Screen freeze when performing memory stress in Wayland mode

Bug #1990089 reported by jeremyszu
12
This bug affects 1 person
Affects Status Importance Assigned to Milestone
Linux
New
Unknown
Mutter
Fix Released
Unknown
OEM Priority Project
Fix Released
Critical
jeremyszu
mesa (Ubuntu)
Fix Released
Medium
Unassigned
Jammy
Fix Released
Medium
Unassigned
Kinetic
Won't Fix
Medium
Unassigned
Lunar
Fix Released
Medium
Unassigned

Bug Description

[Impact]

Running stress-ng freezes the screen under wayland on intel iris. Upstream has fixed it in

5aae8a05264c354aa93017d323ce238858f68227 iris: Retry DRM_IOCTL_I915_GEM_EXECBUFFER2 on ENOMEM
646cff13bca8a92b846984d782ef00e57d34d7a1 Revert "iris: Avoid abort() if kernel can't allocate memory"

which need to be backported for 22.2.5

[Test case]

Install the update, then

1. stress-ng --stack 0 --timeout 300
2. check the screen

and note that it shouldn't freeze anymore.

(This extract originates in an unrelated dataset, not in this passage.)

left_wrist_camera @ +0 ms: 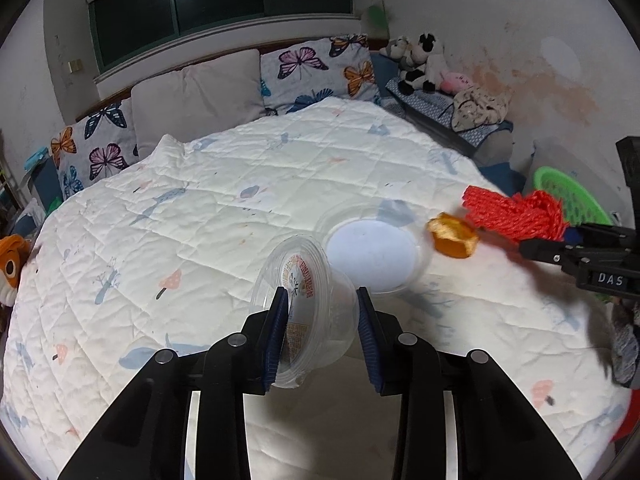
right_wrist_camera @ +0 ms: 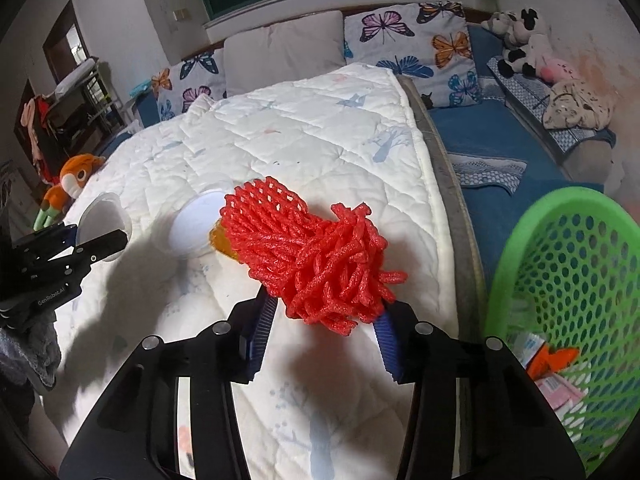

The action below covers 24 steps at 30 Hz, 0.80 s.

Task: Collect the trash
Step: 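Drop the red mesh net in the basket with the right tool while the left drops the cup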

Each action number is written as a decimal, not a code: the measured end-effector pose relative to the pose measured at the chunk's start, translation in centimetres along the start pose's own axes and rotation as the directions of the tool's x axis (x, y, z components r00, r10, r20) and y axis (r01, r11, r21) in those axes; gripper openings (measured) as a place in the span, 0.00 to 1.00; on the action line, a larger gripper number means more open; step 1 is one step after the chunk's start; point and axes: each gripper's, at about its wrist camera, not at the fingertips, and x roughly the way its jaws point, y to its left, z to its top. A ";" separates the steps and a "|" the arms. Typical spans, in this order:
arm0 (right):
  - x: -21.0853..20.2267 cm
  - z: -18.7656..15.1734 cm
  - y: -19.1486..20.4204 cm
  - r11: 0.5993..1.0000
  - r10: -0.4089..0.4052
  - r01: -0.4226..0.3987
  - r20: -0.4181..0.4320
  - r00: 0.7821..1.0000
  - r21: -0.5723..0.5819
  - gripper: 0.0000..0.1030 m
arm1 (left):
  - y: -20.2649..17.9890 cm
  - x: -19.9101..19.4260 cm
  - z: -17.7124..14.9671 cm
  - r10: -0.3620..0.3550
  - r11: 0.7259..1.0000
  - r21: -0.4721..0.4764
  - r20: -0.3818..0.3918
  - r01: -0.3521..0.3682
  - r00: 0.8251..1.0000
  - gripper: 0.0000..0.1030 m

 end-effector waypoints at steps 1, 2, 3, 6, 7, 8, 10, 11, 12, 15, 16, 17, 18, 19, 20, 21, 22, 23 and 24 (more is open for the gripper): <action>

[Where things could go wrong]

This moves checking ENOMEM to the right place, so it's hard to see how it might cause issues.

--

[Steps to reproduce]
(disable systemd-oomd or executing over ssh)
(below command allocates a lot of memory to stress kernel page fault)

1. stress-ng --stack 0 --timeout 300
2. check the screen

[Expected result]
Screen will update slowly when performing the stress-test.
but screen needs back to work after stress.

[Actual result]
Screen freeze after stress test.

[Additional information]
kernel version: vmlinuz-5.17.0-1017-oem
kernel version: vmlinuz-6.0.0-060000rc4drmtip20220910-generic
Mesa version: 22.0.5-0ubuntu0.1
Mutter version: 42.2-0ubuntu1
Gnome-shell version: 42.2-0ubuntu0.2

* Issue happens in Wayland only

* gnome-shell keeps issuing ioctl()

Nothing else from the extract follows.